▶ **Exercise brief**:
Please transcribe exactly, and only, the lines of the data below between the line holding "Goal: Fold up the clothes" and the line holding "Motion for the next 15", inclusive.

Stored dataset items:
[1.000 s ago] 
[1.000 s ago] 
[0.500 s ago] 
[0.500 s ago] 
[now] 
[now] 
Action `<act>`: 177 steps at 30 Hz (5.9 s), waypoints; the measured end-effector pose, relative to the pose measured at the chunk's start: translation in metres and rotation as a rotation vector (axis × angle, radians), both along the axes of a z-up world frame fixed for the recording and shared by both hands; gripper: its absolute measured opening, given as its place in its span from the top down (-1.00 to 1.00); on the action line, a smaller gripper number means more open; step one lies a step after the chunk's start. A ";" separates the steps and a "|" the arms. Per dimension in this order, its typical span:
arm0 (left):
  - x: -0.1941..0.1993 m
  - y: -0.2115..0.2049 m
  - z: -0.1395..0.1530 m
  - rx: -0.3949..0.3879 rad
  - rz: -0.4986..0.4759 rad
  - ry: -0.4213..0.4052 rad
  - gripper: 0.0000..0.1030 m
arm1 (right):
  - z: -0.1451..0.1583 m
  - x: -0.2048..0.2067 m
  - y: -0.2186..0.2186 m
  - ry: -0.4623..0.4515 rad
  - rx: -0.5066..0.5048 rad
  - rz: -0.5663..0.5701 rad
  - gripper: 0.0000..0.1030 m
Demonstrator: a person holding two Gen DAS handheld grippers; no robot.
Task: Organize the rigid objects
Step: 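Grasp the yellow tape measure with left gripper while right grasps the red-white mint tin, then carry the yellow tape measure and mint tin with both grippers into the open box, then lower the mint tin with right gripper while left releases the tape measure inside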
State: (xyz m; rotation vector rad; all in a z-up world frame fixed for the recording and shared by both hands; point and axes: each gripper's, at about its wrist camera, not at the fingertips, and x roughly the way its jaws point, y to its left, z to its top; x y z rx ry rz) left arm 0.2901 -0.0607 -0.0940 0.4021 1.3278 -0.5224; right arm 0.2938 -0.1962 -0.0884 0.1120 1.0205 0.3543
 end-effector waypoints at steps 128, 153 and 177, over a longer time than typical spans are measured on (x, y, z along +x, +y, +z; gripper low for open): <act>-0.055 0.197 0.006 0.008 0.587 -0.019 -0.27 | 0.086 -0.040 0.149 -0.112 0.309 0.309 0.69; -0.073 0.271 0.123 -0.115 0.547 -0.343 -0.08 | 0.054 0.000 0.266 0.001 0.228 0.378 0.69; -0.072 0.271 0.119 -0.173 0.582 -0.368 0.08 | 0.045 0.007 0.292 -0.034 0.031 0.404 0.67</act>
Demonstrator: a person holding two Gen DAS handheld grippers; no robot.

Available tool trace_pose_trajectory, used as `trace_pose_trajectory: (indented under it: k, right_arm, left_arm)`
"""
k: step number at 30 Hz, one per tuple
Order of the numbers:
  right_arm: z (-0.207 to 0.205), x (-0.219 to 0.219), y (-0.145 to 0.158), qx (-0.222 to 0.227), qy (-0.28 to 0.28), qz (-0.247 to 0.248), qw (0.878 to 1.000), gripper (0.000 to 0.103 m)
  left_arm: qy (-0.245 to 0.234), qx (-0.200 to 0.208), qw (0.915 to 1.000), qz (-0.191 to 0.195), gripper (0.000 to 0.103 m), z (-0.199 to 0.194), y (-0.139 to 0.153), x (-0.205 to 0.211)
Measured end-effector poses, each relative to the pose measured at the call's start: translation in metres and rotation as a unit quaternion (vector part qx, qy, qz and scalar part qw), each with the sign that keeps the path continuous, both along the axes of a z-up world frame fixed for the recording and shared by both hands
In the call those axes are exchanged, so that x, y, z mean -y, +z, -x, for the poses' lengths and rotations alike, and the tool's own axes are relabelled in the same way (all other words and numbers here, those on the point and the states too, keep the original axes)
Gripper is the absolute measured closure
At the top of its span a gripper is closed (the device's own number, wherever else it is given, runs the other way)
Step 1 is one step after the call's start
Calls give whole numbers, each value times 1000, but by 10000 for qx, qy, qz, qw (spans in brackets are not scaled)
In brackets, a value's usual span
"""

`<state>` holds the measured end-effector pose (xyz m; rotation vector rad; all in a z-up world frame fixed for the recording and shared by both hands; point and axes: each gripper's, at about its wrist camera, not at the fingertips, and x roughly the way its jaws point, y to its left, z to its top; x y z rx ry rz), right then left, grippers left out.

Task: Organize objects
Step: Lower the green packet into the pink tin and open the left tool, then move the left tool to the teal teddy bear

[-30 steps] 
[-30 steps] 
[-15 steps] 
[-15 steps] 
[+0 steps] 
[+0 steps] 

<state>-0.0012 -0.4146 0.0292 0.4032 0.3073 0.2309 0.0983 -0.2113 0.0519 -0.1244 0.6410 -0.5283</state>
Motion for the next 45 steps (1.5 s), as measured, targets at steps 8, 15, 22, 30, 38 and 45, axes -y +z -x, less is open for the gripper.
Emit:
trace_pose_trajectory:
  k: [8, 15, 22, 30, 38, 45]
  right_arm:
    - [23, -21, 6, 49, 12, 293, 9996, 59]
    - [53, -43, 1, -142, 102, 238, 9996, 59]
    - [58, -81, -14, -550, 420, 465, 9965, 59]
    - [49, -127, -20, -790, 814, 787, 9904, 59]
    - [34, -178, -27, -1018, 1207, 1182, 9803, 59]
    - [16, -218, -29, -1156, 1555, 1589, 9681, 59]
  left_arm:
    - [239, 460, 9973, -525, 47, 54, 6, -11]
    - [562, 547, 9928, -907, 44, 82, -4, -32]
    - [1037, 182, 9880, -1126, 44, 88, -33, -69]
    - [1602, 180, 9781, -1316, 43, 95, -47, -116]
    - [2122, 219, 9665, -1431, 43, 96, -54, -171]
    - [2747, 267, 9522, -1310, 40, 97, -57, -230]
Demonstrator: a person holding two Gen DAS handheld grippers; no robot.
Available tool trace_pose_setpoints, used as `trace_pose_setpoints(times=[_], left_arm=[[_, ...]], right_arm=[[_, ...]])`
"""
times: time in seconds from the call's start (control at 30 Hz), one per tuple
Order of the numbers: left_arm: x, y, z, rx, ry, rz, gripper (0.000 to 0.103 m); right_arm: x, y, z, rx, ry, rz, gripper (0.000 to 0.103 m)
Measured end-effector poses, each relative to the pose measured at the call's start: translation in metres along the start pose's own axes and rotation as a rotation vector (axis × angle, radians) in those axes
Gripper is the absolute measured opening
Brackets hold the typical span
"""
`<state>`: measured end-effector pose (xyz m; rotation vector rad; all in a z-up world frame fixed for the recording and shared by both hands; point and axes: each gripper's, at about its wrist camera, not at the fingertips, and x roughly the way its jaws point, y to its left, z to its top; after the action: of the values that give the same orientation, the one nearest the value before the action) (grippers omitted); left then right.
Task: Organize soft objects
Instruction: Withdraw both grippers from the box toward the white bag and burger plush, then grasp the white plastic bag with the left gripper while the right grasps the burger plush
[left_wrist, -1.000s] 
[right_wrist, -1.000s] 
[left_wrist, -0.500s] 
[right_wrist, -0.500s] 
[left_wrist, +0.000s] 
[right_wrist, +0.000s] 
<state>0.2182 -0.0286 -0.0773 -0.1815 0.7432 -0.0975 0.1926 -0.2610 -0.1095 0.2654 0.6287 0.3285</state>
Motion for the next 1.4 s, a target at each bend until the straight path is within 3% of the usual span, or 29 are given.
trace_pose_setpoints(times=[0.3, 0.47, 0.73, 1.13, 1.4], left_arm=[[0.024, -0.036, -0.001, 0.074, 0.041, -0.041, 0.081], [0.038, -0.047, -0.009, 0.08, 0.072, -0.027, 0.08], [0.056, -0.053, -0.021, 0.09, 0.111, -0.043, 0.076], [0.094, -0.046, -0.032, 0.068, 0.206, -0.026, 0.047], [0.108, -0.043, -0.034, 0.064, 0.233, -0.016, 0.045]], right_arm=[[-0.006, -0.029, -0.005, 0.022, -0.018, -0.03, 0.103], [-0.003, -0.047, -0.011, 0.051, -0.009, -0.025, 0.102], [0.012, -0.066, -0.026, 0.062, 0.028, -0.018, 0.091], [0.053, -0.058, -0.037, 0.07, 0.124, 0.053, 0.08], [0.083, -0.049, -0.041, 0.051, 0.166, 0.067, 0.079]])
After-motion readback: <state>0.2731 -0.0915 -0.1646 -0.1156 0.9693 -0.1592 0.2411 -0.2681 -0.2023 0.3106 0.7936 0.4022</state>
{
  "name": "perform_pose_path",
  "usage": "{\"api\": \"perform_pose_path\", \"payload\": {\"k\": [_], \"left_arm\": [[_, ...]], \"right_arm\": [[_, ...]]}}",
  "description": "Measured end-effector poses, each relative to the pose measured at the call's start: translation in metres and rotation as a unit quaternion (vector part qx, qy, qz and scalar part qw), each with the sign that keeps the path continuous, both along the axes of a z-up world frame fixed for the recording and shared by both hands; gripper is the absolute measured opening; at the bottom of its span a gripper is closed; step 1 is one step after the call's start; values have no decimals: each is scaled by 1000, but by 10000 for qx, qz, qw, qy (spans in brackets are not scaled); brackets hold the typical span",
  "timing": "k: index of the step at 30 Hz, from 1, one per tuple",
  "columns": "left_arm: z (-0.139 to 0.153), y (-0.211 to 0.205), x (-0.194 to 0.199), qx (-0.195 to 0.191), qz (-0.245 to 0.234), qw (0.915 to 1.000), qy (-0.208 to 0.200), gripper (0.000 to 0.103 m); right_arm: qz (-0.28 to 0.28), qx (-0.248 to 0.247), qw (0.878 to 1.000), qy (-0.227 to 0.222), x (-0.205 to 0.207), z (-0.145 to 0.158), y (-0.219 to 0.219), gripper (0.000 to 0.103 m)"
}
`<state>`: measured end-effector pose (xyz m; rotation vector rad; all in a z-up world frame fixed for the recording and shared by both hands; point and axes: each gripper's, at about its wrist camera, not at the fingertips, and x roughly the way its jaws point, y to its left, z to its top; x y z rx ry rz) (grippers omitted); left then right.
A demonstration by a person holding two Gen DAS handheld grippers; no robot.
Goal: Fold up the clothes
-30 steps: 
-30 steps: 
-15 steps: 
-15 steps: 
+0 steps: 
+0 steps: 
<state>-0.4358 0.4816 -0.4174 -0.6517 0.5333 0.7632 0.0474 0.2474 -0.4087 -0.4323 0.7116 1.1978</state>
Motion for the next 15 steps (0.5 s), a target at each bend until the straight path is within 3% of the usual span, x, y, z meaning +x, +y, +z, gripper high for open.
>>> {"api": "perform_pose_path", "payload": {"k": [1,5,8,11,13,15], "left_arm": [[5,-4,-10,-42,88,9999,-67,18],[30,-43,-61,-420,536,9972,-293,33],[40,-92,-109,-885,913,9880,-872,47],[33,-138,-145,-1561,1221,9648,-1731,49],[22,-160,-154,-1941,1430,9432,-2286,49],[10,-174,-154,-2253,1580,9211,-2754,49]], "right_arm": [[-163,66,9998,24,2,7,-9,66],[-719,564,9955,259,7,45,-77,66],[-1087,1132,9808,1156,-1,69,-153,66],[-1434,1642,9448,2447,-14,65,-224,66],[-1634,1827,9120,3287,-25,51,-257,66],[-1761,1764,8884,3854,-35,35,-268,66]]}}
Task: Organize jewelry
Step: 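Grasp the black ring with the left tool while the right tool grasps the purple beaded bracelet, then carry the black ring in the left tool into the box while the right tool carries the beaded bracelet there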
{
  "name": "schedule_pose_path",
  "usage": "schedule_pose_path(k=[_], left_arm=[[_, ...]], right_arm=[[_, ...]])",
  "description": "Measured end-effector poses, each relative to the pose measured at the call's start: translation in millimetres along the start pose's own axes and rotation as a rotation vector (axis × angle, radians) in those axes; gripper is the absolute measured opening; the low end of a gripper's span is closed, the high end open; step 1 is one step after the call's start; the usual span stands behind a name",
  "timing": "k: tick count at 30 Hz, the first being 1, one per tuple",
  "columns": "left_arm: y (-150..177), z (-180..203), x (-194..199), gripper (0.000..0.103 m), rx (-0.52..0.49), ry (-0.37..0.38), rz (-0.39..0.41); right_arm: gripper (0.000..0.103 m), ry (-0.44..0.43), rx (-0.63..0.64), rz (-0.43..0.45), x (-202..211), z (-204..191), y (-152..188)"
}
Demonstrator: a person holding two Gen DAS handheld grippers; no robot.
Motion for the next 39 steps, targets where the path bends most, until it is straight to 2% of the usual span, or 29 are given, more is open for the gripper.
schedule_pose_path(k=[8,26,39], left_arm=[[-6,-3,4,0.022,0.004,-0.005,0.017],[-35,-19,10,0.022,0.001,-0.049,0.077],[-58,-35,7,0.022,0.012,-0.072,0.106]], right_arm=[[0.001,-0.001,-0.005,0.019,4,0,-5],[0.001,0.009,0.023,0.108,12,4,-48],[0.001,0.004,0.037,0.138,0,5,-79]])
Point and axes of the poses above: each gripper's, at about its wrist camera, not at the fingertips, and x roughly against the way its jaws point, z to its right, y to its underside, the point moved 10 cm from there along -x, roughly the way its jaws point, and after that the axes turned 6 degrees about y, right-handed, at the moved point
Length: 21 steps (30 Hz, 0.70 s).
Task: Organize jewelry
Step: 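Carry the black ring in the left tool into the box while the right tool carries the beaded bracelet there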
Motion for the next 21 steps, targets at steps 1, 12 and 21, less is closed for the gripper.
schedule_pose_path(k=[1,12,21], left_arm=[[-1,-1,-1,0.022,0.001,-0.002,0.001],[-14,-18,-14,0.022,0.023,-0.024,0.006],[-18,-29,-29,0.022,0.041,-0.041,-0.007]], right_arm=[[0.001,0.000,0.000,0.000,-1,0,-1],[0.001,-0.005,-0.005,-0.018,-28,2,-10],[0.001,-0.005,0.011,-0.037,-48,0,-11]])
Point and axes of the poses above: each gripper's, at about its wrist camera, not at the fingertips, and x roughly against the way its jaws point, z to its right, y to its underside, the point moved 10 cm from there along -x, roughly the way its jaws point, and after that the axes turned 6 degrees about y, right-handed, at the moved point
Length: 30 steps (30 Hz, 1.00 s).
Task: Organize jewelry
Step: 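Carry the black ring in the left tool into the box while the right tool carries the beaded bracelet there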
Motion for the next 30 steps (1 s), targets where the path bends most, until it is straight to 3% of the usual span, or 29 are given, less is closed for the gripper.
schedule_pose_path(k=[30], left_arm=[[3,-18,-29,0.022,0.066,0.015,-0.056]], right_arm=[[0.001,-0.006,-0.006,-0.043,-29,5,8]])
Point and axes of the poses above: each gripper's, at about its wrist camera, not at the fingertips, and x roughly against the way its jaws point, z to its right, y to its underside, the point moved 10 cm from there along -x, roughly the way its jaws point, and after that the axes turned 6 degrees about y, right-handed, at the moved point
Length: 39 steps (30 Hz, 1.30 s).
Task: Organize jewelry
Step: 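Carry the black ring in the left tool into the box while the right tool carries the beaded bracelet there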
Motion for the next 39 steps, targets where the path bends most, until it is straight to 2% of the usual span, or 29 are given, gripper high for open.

▶ **Answer space**:
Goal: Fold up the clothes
-30 steps: 
-30 steps: 
-15 steps: 
-15 steps: 
+0 steps: 
+0 steps: 
<state>-0.4358 0.4816 -0.4174 -0.6517 0.5333 0.7632 0.0474 0.2474 -0.4087 -0.4323 0.7116 1.1978</state>
Motion for the next 15 steps (0.5 s), a target at each bend until the straight path is within 3% of the usual span, x, y, z meaning +x, +y, +z, gripper high for open.

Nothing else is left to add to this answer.